Die deutschen Gasspeicher sind Mitte August zu rund 50 Prozent gefüllt. Das ist deutlich weniger als in den Vorjahren: Ende August 2025 waren es etwa 71 Prozent, im August 2024 rund 95. Schon zum 1. Juli lag der Wert mit 41 Prozent niedriger als zu jedem Sommerbeginn seit 2021.
Der Bundesverband der Energie- und Wasserwirtschaft (BDEW) hat sich am Donnerstag zu den Berichten darüber geäußert. Kerstin Andreae, Vorsitzende der BDEW-Hauptgeschäftsführung, erklärte, Gashändler und Lieferanten erfüllten ihre vertraglichen Lieferverpflichtungen, darauf könnten sich Kundinnen und Kunden verlassen.
Warum die Speicher langsamer volllaufen
Der Verband nennt dafür wirtschaftliche Gründe. Gas wird zu knapp 95 Prozent importiert, über die Hälfte davon von außerhalb Europas. Die Eskalation im Konflikt mit dem Iran hat die Preise zuletzt getrieben. Wer Gas teurer einspeichert, als er es über Termingeschäfte später verkaufen kann, macht Verlust. Deshalb wird langsamer befüllt.
Eine gesetzliche Pflicht, die Versorgung über eigene Speichermengen abzusichern, gibt es laut BDEW nicht. Die Unternehmen entscheiden selbst, wie sie ihre Lieferverpflichtungen decken, seit dem Aufbau der LNG-Terminals steht dafür ein weiterer Weg offen.
Was die Bundesnetzagentur sagt
Die Behörde stuft die Lage als stabil ein.
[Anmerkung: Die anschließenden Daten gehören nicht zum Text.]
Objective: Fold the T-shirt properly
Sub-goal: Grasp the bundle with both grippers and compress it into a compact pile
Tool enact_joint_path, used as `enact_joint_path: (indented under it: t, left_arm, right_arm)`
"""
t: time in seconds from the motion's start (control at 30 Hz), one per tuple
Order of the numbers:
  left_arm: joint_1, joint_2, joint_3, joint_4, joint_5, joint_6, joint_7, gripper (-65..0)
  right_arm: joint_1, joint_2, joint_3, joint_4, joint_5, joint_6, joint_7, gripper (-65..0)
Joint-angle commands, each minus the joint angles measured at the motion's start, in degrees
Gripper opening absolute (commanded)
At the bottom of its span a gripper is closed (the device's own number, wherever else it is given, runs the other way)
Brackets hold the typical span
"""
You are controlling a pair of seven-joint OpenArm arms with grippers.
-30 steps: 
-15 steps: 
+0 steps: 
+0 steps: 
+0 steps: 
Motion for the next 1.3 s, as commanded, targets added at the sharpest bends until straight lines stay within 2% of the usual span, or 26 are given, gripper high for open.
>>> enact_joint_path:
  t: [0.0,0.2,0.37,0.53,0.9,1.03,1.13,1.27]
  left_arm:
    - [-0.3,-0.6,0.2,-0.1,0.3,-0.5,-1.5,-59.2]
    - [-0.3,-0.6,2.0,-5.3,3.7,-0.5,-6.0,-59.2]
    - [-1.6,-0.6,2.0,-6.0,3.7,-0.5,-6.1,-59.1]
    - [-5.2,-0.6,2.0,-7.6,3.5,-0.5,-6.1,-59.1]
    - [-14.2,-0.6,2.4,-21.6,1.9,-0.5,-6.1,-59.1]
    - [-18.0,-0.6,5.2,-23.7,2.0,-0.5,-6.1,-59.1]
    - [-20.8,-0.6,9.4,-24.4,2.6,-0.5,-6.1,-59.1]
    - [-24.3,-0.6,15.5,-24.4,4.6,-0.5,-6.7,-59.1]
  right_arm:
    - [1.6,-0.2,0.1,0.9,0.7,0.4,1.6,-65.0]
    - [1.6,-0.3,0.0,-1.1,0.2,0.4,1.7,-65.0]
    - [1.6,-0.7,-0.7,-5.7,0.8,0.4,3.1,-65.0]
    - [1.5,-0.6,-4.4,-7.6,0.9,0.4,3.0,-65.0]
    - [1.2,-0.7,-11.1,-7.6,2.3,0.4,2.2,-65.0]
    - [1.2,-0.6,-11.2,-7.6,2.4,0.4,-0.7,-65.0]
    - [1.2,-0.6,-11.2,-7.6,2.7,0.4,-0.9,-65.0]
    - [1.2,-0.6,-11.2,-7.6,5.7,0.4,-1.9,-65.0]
Auf dem Weltmarkt sei genug Gas verfügbar, und Deutschland habe seit der Energiekrise mehrere Importwege aufgebaut und sei eng ins europäische Netz eingebunden. Die Nettoimporte lagen in den ersten sieben Monaten des Jahres rund elf Prozent über dem Vorjahreszeitraum. Der Speicherstand allein sagt also nicht, wie lange Deutschland versorgt ist.
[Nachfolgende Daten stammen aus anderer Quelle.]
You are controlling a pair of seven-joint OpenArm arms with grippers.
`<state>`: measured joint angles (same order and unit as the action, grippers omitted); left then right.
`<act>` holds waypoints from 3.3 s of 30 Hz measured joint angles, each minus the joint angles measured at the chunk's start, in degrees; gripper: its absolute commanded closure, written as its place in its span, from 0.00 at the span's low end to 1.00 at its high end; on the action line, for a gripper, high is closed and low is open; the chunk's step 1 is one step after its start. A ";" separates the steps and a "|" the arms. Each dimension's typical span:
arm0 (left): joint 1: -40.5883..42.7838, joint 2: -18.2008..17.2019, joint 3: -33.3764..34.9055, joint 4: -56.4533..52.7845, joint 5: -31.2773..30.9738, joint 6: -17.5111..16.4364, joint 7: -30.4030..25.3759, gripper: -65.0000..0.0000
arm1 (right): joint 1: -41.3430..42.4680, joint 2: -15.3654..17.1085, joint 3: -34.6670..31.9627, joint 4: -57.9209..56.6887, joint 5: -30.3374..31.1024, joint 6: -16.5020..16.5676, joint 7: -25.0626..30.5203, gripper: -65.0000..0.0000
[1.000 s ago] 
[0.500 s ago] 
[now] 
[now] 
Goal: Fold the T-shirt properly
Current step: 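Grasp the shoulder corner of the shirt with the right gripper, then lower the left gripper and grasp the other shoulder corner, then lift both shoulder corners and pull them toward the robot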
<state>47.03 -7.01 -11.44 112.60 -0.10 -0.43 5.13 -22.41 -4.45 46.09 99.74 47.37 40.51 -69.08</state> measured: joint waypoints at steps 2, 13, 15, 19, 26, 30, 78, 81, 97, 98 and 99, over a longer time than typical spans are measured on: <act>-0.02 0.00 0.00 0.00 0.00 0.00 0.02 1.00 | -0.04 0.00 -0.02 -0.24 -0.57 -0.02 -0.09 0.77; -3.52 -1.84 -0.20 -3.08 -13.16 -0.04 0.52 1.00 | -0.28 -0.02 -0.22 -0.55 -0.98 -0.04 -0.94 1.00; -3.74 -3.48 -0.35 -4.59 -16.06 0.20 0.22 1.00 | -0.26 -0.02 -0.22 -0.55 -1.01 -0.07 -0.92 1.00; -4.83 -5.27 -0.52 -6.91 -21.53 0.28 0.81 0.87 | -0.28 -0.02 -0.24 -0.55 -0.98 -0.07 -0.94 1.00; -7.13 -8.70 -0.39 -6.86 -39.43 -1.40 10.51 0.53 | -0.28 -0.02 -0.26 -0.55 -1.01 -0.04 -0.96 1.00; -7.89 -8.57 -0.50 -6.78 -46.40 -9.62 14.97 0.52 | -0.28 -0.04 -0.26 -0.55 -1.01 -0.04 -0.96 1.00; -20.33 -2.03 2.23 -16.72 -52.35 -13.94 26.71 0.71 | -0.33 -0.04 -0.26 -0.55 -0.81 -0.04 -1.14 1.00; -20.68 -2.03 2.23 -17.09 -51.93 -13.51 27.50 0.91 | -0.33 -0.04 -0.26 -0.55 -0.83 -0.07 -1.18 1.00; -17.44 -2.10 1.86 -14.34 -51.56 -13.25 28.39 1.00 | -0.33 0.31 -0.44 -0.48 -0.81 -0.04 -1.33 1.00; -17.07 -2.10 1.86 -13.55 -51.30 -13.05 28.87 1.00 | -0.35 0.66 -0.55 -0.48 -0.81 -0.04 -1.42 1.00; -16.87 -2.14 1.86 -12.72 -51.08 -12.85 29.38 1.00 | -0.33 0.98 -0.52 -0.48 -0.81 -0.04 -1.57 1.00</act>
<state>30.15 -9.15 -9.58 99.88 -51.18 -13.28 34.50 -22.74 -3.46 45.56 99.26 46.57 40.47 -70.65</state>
Für den 1. November gelten Füllstandsvorgaben von 80 Prozent für die meisten Speicheranlagen und 45 Prozent für sechs namentlich benannte. Beim derzeitigen Einspeichertempo erwartet der Fachverband DVGW zu diesem Stichtag allerdings nur etwa 60 Prozent.
Was der Verband fordert
Der BDEW hält die Füllstandsvorgaben für Fehlanreize, weil die Erwartung staatlichen Eingreifens die marktliche Befüllung hemme. Stattdessen schlägt er vor, Abgaben und Umlagen auf eingespeichertes Gas zu senken und über Ausschreibungen abzusichern, dass zum Winterende noch Gas in den Speichern liegt. Die von der Bundesregierung geplante nationale Gasreserve begrüßt der Verband, sie soll allerdings erst ab 2027 aufgebaut werden und kommt für diesen Winter zu spät.
Großverbrauchern aus der Industrie, die ihren Winterbedarf nicht abgesichert haben und auf den Spotmarkt setzen, rät Andreae, diese Entscheidung zu überdenken.